- **THE PROBLEM**
Please print all of the entries, matching them exactly.

═══ STORED DATA

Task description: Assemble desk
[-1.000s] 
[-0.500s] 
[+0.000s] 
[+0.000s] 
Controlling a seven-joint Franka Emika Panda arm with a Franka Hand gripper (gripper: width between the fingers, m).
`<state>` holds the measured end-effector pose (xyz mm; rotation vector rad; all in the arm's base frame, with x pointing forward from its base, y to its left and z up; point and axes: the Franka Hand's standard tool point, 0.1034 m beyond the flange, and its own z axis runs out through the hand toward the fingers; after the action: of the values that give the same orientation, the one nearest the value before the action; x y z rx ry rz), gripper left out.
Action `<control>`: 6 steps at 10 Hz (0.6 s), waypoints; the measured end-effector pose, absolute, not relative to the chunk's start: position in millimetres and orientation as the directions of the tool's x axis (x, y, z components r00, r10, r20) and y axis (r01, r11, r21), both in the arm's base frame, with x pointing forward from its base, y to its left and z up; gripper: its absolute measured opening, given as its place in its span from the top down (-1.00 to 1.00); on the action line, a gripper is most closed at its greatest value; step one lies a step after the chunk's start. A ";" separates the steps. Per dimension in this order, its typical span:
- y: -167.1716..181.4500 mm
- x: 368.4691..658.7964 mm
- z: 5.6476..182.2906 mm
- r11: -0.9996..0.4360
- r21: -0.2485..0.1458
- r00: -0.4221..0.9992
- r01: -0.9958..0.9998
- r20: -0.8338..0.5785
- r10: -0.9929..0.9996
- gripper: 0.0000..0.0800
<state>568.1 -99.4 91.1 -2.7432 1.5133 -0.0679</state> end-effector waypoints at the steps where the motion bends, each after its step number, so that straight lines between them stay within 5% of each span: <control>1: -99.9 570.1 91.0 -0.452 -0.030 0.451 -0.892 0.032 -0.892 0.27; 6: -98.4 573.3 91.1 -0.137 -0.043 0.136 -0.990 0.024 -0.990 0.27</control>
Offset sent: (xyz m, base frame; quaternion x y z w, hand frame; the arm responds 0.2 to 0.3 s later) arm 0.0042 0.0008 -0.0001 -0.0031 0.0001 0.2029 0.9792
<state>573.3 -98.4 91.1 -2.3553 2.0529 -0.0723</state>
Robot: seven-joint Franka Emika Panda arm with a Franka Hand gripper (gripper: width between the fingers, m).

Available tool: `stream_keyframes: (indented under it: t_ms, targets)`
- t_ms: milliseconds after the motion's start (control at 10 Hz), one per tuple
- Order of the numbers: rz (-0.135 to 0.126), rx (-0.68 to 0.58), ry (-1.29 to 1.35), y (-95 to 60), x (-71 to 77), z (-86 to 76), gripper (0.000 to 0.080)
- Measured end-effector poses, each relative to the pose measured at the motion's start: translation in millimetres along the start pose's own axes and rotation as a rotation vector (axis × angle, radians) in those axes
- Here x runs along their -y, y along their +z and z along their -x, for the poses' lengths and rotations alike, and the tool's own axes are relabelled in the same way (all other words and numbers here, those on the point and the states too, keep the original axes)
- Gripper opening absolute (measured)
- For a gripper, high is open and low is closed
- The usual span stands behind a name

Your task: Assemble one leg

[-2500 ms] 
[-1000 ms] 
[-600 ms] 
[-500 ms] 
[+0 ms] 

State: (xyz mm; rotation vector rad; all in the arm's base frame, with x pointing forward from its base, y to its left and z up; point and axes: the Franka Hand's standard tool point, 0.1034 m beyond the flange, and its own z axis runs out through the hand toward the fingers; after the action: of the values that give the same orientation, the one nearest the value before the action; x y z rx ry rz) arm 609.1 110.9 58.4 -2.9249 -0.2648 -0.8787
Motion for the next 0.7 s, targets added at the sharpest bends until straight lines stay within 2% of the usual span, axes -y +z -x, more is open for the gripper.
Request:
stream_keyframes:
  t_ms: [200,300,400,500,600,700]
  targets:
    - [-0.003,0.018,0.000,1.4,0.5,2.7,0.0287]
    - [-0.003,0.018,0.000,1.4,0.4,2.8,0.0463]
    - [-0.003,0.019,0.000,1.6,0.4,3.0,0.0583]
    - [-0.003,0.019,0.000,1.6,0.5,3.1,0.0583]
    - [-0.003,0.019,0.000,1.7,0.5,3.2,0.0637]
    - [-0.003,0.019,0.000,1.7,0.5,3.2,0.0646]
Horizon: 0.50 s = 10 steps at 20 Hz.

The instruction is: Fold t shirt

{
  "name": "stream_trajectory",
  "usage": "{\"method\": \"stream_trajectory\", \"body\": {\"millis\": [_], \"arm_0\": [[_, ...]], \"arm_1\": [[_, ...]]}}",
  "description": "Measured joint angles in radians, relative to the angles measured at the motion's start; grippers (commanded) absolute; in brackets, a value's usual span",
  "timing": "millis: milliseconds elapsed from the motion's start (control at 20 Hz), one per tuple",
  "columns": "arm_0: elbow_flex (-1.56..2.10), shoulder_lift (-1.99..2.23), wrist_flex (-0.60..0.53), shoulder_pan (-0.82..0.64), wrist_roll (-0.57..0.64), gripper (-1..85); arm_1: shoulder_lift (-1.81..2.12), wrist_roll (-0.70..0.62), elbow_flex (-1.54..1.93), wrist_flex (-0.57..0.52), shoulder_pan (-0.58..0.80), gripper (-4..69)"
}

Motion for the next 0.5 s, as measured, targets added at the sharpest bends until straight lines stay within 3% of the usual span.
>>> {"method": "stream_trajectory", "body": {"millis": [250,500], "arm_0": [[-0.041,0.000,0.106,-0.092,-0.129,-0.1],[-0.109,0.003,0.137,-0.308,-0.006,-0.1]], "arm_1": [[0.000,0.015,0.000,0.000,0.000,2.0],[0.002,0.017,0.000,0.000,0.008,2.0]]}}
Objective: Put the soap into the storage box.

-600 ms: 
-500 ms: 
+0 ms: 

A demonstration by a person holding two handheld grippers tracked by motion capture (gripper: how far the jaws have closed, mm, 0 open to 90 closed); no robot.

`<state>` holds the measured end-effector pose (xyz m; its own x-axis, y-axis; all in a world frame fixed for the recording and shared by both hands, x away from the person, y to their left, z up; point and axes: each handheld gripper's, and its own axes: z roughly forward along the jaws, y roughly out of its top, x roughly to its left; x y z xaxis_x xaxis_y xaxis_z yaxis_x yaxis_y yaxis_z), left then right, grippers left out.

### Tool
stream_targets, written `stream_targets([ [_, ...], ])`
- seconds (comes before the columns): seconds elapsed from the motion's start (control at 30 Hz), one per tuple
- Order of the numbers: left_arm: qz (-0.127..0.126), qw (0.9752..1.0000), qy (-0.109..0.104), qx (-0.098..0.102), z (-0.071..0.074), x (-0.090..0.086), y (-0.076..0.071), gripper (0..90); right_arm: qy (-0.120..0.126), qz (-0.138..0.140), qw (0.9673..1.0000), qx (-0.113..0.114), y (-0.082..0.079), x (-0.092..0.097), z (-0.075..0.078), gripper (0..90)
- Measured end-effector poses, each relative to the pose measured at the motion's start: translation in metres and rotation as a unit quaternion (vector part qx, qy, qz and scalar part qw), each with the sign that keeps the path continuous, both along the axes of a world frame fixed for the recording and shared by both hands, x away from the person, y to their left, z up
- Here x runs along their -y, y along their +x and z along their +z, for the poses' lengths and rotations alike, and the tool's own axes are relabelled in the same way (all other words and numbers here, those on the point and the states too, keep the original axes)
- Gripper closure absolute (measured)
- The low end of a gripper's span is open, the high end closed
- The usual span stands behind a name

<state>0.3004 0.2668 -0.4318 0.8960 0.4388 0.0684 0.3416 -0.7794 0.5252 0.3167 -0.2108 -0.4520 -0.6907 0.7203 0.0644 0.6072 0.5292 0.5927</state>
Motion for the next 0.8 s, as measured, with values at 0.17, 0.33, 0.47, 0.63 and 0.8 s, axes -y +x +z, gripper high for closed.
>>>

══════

- **RESULT OF THE TASK**
Task description: Assemble desk
[-1.000s] 
[-0.500s] 
[+0.000s] 
[+0.000s] 
Controlling a seven-joint Franka Emika Panda arm with a Franka Hand gripper (gripper: width between the fingers, m).
`<state>` holds the measured end-effector pose (xyz mm; rotation vector rad; all in the arm's base frame, with x pointing forward from its base, y to its left and z up; point and axes: the Franka Hand's standard tool point, 0.1034 m beyond the flange, and its own z axis runs out through the hand toward the fingers; after the action: of the values that give the same orientation, the one nearest the value before the action; x y z rx ry rz), gripper left out.
Action `<control>`: 6 steps at 10 Hz (0.6 s), waypoints; the measured end-effector pose, absolute, not relative to the chunk's start: position in millimetres and orientation as the directions of the tool's x axis (x, y, z components r00, r10, r20) and y axis (r01, r11, r21), both in the arm's base frame, with x pointing forward from its base, y to its left and z up; gripper: its absolute measured opening, given as its place in its span from the top down (-1.00 to 1.00); on the action line, a gripper is most closed at its greatest value; step one lies a step after the chunk's start. A ";" separates the steps. Per dimension in this order, its typical span:
- y: -167.1716..181.4500 mm
- x: 368.4691..658.7964 mm
- z: 5.6476..182.2906 mm
- r11: -0.9996..0.4360
- r21: -0.2485..0.1458
- r00: -0.4221..0.9992
- r01: -0.9958..0.9998
- r20: -0.8338..0.5785
- r10: -0.9929..0.9996
- gripper: 0.0000..0.0800
<state>568.1 -99.4 91.1 -2.7432 1.5133 -0.0679</state> end-effector waypoints at the steps where the motion bends, each after its step number, so that straight lines between them stay within 5% of each span: <control>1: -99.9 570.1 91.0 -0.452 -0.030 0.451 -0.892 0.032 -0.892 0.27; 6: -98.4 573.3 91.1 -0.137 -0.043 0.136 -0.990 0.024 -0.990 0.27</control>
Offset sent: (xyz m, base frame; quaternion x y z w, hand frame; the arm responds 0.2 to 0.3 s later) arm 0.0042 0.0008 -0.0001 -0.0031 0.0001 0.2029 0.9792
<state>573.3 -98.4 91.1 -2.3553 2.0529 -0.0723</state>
Robot: seven-joint Franka Emika Panda arm with a Franka Hand gripper (gripper: width between the fingers, m).

Available tool: `stream_keyframes: (indented under it: t_ms, targets)`
- t_ms: milliseconds after the motion's start (control at 10 Hz), one per tuple
- Order of the numbers: rz (-0.135 to 0.126), rx (-0.68 to 0.58), ry (-1.29 to 1.35), y (-95 to 60), x (-71 to 77), z (-86 to 76), gripper (0.000 to 0.080)
- Measured end-effector poses, each relative to the pose measured at the motion's start: translation in millimetres along the start pose's own axes and rotation as a rotation vector (axis × angle, radians) in those axes
- Here x runs along their -y, y along their +z and z along their -x, for the poses' lengths and rotations alike, and the tool's own axes are relabelled in the same way (all other words and numbers here, those on the point and the states too, keep the original axes)
- Gripper opening absolute (measured)
- For a gripper, high is open and low is closed
- The usual span stands behind a name

Your task: Assemble one leg

[-2500 ms] 
[-1000 ms] 
[-600 ms] 
[-500 ms] 
[+0 ms] 

State: (xyz mm; rotation vector rad; all in the arm's base frame, with x pointing forward from its base, y to its left and z up; point and axes: the Franka Hand's standard tool point, 0.1034 m beyond the flange, and its own z axis runs out through the hand toward the fingers; after the action: of the values that give the same orientation, the one nearest the value before the action; x y z rx ry rz) arm 609.1 110.9 58.4 -2.9249 -0.2648 -0.8787
Motion for the next 0.7 s, targets added at the sharpest bends until straight lines stay within 2% of the usual span, axes -y +z -x, more is open for the gripper.
Request:
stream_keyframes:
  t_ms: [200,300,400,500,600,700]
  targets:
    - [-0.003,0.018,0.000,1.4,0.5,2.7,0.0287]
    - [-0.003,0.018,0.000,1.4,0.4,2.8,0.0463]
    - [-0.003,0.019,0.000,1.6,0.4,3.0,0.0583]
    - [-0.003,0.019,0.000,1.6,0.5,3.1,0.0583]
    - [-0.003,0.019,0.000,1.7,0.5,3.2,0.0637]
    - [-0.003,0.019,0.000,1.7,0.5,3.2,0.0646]
Horizon: 0.50 s = 10 steps at 20 Hz.

The instruction is: Fold t shirt

{
  "name": "stream_trajectory",
  "usage": "{\"method\": \"stream_trajectory\", \"body\": {\"millis\": [_], \"arm_0\": [[_, ...]], \"arm_1\": [[_, ...]]}}",
  "description": "Measured joint angles in radians, relative to the angles measured at the motion's start; grippers (commanded) absolute; in brackets, a value's usual span",
  "timing": "millis: milliseconds elapsed from the motion's start (control at 20 Hz), one per tuple",
  "columns": "arm_0: elbow_flex (-1.56..2.10), shoulder_lift (-1.99..2.23), wrist_flex (-0.60..0.53), shoulder_pan (-0.82..0.64), wrist_roll (-0.57..0.64), gripper (-1..85); arm_1: shoulder_lift (-1.81..2.12), wrist_roll (-0.70..0.62), elbow_flex (-1.54..1.93), wrist_flex (-0.57..0.52), shoulder_pan (-0.58..0.80), gripper (-4..69)"
}

Motion for the next 0.5 s, as measured, targets added at the sharpest bends until straight lines stay within 3% of the usual span.
>>> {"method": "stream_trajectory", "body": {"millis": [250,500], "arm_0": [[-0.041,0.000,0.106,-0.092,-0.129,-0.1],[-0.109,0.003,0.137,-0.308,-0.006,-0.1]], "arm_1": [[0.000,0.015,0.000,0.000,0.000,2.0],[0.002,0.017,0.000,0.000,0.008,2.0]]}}
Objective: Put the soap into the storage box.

-600 ms: 
-500 ms: 
+0 ms: 

A demonstration by a person holding two handheld grippers tracked by motion capture (gripper: how far the jaws have closed, mm, 0 open to 90 closed); no robot.

`<state>` holds the measured end-effector pose (xyz m; its own x-axis, y-axis; all in a world frame fixed for the recording and shared by both hands, x away from the person, y to their left, z up; point and axes: each handheld gripper's, and its own axes: z roughly forward along the jaws, y roughly out of its top, x roughly to its left; x y z xaxis_x xaxis_y xaxis_z yaxis_x yaxis_y yaxis_z), left then right, grippers left out.

### Tool
stream_targets, written `stream_targets([ [_, ...], ])`
- seconds (comes before the columns): seconds elapsed from the motion's start (control at 30 Hz), one per tuple
- Order of the numbers: left_arm: qz (-0.127..0.126), qw (0.9752..1.0000), qy (-0.109..0.104), qx (-0.098..0.102), z (-0.071..0.074), x (-0.090..0.086), y (-0.076..0.071), gripper (0..90); right_arm: qy (-0.120..0.126), qz (-0.138..0.140), qw (0.9673..1.0000), qx (-0.113..0.114), y (-0.082..0.079), x (-0.092..0.097), z (-0.075..0.078), gripper (0..90)
- Measured end-effector poses, each relative to the pose measured at the motion's start: translation in metres and rotation as a unit quaternion (vector part qx, qy, qz and scalar part qw), each with the sign that keeps the path continuous, both along the axes of a world frame fixed for the recording and shared by both hands, x away from the person, y to their left, z up
- Here x runs along their -y, y along their +x and z along their +z, for the poses' lengths and rotations alike, and the tool's own axes are relabelled in the same way (all other words and numbers here, those on the point and the states too, keep the original axes)
- Gripper closure absolute (measured)
- The low end of a gripper's span is open, the high end closed
- The usual span stands behind a name

<state>0.3004 0.2668 -0.4318 0.8960 0.4388 0.0684 0.3416 -0.7794 0.5252 0.3167 -0.2108 -0.4520 -0.6907 0.7203 0.0644 0.6072 0.5292 0.5927</state>
Motion for the next 0.8 s, as measured, with values at 0.17, 0.33, 0.47, 0.63 and 0.8 s, axes -y +x +z, gripper high for closed.
>>>

Nothing further is needed to complete this exercise.